In response, Tim Cook tweeted the following, which is about a direct a shot as I think we’ll ever get from the usually reserved CEO:
I’m not sure there has ever been a more clear and effective statement of the company’s position on privacy than that. Well, maybe when he says that Apple believes “that privacy is a fundamental human right.” As far as the upcoming change that Apple plans to make, this statement is really quite brilliant because it exposes exactly what Facebook is afraid of.

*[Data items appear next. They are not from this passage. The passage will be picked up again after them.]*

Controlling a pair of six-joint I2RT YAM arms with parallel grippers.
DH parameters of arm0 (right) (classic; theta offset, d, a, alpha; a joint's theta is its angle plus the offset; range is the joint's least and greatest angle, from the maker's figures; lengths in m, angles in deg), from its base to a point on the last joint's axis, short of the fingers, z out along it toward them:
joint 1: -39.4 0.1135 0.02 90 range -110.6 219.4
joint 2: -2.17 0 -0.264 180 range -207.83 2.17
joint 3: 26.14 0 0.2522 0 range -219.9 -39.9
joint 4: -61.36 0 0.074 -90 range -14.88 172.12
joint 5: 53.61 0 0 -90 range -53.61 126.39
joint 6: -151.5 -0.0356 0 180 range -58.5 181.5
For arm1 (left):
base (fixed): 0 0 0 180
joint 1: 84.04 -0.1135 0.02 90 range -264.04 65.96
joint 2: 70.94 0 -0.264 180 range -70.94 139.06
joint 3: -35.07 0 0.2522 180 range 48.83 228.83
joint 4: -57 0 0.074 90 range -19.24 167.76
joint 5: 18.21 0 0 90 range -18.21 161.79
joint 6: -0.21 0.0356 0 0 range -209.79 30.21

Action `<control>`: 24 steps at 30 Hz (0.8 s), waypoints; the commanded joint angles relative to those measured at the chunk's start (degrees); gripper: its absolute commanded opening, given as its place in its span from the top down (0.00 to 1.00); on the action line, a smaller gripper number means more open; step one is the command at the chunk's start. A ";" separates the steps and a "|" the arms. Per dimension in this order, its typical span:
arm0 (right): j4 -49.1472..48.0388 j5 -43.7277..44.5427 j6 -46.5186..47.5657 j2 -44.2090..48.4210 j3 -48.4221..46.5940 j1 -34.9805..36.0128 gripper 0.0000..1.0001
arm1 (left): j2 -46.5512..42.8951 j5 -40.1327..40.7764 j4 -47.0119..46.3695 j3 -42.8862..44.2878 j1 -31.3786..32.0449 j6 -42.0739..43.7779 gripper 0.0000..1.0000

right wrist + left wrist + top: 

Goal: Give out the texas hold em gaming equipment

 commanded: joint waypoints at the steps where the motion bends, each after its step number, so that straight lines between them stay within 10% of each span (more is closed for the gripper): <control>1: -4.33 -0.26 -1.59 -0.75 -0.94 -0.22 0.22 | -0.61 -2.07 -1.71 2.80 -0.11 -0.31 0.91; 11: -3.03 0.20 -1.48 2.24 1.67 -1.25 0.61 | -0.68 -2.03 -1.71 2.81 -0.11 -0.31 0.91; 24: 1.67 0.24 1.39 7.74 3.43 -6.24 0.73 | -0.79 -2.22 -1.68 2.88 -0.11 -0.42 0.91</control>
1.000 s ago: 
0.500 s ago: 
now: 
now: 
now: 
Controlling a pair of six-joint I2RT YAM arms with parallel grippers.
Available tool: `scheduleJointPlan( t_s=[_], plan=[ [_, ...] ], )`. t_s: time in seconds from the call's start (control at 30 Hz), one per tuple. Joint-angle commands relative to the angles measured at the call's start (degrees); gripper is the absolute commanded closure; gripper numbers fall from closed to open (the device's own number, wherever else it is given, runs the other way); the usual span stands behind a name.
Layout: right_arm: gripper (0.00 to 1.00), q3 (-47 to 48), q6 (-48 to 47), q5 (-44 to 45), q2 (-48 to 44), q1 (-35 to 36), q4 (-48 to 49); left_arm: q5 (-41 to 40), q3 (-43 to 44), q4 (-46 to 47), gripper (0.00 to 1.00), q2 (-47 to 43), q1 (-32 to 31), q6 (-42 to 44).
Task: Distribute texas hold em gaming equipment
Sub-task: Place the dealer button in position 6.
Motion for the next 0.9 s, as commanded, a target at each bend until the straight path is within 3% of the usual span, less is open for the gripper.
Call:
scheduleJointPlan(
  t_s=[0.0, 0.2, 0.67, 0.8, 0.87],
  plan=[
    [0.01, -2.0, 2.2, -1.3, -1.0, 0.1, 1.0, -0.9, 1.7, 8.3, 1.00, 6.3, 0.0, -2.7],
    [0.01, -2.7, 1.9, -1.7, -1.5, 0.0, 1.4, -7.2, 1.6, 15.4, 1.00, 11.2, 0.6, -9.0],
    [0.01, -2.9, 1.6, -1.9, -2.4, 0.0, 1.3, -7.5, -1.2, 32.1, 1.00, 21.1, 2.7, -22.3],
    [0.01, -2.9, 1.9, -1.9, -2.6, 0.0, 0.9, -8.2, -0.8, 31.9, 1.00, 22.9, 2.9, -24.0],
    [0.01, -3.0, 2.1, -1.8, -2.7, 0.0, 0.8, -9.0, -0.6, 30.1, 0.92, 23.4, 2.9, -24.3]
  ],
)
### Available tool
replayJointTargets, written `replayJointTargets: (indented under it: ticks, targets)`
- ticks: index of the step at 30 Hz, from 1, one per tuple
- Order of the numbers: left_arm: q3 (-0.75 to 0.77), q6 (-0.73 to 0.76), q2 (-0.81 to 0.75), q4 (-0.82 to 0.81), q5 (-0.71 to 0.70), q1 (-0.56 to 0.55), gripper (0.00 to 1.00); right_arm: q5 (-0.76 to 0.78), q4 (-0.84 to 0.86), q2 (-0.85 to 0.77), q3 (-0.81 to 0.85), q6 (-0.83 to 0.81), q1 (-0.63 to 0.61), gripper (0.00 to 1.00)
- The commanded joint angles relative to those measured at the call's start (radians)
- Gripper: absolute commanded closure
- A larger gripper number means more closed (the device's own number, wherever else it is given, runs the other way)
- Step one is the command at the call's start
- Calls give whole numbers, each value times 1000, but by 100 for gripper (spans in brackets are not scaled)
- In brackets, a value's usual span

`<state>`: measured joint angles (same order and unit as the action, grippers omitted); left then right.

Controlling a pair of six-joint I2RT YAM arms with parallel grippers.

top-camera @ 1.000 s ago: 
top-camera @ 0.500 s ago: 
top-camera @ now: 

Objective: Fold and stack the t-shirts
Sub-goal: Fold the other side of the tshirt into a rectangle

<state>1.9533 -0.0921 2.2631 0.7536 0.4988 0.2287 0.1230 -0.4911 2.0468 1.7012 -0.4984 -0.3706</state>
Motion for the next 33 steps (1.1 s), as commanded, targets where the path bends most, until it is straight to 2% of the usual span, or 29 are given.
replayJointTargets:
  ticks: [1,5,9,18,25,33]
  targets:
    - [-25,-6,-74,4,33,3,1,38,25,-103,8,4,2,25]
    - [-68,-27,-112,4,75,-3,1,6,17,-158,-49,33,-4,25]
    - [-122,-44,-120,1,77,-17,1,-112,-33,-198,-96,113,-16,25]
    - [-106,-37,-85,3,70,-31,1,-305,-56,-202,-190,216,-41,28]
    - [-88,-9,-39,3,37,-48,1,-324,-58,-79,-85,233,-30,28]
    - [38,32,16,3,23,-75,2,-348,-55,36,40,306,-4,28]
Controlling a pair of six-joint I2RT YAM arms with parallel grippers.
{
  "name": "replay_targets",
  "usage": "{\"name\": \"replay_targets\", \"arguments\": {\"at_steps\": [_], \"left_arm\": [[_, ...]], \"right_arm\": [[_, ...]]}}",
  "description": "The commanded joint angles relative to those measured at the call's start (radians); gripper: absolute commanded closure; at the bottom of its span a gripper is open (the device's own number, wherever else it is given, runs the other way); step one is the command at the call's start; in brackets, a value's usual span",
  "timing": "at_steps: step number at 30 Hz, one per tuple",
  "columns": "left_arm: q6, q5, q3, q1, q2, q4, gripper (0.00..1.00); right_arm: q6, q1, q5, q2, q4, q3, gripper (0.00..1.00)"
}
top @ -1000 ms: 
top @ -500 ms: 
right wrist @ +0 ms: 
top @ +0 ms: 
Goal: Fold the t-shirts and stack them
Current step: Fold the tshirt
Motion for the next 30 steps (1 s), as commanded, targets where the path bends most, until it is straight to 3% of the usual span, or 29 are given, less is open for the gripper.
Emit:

When I was younger, my parents were pretty clear about something–if you wanted to do something like borrow a toy from your brother, you had to ask for permission. Taking it without permission wasn’t okay.
The problem was, sometimes if I ask my brother, he might say no. When that happens, I don’t get to play with the toy. The same is true for Facebook. Many, if not most people, are likely to choose not to allow apps to track them. That seems pretty obvious. Except, for Facebook, that’s a problem because it very much depends on that tracking to make its highly-sophisticated targeted advertising platform work.
There are those who believe that the cases filed by the various government agencies will have a hard time either proving those cases or convincing a court that it should undo what the FTC itself failed to object to years ago when Facebook purchased Instagram and later WhatsApp.
Apple, on the other hand, is having no problem making its case. Which essentially is that if your business model will break just because people are given the choice about whether or not they want you to track them, there’s a problem with your business model. You might even say it’s an ‘existential’ one.